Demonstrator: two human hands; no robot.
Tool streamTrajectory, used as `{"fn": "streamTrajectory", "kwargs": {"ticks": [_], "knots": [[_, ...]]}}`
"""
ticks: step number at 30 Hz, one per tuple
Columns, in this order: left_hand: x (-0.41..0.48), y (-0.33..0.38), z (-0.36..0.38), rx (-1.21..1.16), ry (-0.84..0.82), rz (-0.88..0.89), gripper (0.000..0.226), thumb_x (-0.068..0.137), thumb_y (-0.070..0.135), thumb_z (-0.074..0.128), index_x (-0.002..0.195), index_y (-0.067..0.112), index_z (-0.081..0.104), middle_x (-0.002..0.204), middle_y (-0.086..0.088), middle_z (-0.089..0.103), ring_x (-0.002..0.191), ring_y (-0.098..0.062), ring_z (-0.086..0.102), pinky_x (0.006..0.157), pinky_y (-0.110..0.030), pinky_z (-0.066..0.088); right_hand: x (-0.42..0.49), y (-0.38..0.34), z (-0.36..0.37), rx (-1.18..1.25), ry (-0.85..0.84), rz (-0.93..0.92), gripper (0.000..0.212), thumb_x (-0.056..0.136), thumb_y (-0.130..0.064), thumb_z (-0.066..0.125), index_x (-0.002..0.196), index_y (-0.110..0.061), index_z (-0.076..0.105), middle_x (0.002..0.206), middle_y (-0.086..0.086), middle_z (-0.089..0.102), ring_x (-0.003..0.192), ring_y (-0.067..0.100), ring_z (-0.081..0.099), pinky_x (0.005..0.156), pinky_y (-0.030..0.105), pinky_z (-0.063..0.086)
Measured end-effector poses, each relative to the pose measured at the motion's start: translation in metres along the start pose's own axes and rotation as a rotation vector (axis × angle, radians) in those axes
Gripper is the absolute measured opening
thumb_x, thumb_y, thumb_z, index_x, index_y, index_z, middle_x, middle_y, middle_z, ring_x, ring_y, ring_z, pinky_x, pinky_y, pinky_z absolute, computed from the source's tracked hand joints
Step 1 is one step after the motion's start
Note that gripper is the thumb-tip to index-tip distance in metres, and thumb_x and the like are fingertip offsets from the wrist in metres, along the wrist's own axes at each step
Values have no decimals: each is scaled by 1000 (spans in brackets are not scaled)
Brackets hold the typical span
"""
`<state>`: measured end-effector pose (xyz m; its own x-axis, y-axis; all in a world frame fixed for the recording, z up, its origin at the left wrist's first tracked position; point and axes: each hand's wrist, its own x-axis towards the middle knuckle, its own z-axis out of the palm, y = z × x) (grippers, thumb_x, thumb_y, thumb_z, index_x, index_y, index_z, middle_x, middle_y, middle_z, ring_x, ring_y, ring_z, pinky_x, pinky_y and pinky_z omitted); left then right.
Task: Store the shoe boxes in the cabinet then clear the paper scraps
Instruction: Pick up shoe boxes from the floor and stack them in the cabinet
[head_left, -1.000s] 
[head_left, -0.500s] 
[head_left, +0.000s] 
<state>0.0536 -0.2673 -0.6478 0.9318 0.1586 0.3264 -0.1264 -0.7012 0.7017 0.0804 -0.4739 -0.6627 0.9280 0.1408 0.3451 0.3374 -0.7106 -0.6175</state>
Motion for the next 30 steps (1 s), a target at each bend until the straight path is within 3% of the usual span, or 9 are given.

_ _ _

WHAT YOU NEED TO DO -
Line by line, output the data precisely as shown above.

OUTPUT OF THE TASK -
Demonstrator: two human hands; no robot.
Tool streamTrajectory, used as `{"fn": "streamTrajectory", "kwargs": {"ticks": [_], "knots": [[_, ...]]}}`
"""
ticks: step number at 30 Hz, one per tuple
Columns, in this order: left_hand: x (-0.41..0.48), y (-0.33..0.38), z (-0.36..0.38), rx (-1.21..1.16), ry (-0.84..0.82), rz (-0.88..0.89), gripper (0.000..0.226), thumb_x (-0.068..0.137), thumb_y (-0.070..0.135), thumb_z (-0.074..0.128), index_x (-0.002..0.195), index_y (-0.067..0.112), index_z (-0.081..0.104), middle_x (-0.002..0.204), middle_y (-0.086..0.088), middle_z (-0.089..0.103), ring_x (-0.002..0.191), ring_y (-0.098..0.062), ring_z (-0.086..0.102), pinky_x (0.006..0.157), pinky_y (-0.110..0.030), pinky_z (-0.066..0.088); right_hand: x (-0.42..0.49), y (-0.38..0.34), z (-0.36..0.37), rx (-1.18..1.25), ry (-0.85..0.84), rz (-0.93..0.92), gripper (0.000..0.212), thumb_x (-0.056..0.136), thumb_y (-0.130..0.064), thumb_z (-0.066..0.125), index_x (-0.002..0.196), index_y (-0.110..0.061), index_z (-0.076..0.105), middle_x (0.002..0.206), middle_y (-0.086..0.086), middle_z (-0.089..0.102), ring_x (-0.003..0.192), ring_y (-0.067..0.100), ring_z (-0.081..0.099), pinky_x (0.005..0.156), pinky_y (-0.030..0.105), pinky_z (-0.063..0.086)
Measured end-effector poses, each relative to the pose measured at the motion's start: translation in metres along the start pose's own axes and rotation as a rotation vector (axis × angle, radians) in those axes
Gripper is the absolute measured opening
thumb_x, thumb_y, thumb_z, index_x, index_y, index_z, middle_x, middle_y, middle_z, ring_x, ring_y, ring_z, pinky_x, pinky_y, pinky_z absolute, computed from the source's tracked hand joints
Step 1 is one step after the motion's start
Note that gripper is the thumb-tip to index-tip distance in metres, and thumb_x and the like are fingertip offsets from the wrist in metres, along the wrist's own axes at each step
Values have no decimals: each is scaled by 1000 (spans in brackets are not scaled)
Brackets hold the typical span
"""
`<state>`: measured end-effector pose (xyz m; its own x-axis, y-axis; all in a world frame fixed for the recording, z up, its origin at the left wrist's first tracked position; point and axes: each hand's wrist, its own x-axis towards the middle knuckle, its own z-axis out of the palm, y = z × x) (grippers, thumb_x, thumb_y, thumb_z, index_x, index_y, index_z, middle_x, middle_y, middle_z, ring_x, ring_y, ring_z, pinky_x, pinky_y and pinky_z omitted); left then right.
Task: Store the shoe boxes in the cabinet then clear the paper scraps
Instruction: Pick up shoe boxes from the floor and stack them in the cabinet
[head_left, -1.000s] 
[head_left, -0.500s] 
[head_left, +0.000s] 
<state>0.0536 -0.2673 -0.6478 0.9318 0.1586 0.3264 -0.1264 -0.7012 0.7017 0.0804 -0.4739 -0.6627 0.9280 0.1408 0.3451 0.3374 -0.7106 -0.6175</state>
Motion for the next 30 steps (1 s), a target at each bend until the straight path is within 3% of the usual span, or 9 are given.

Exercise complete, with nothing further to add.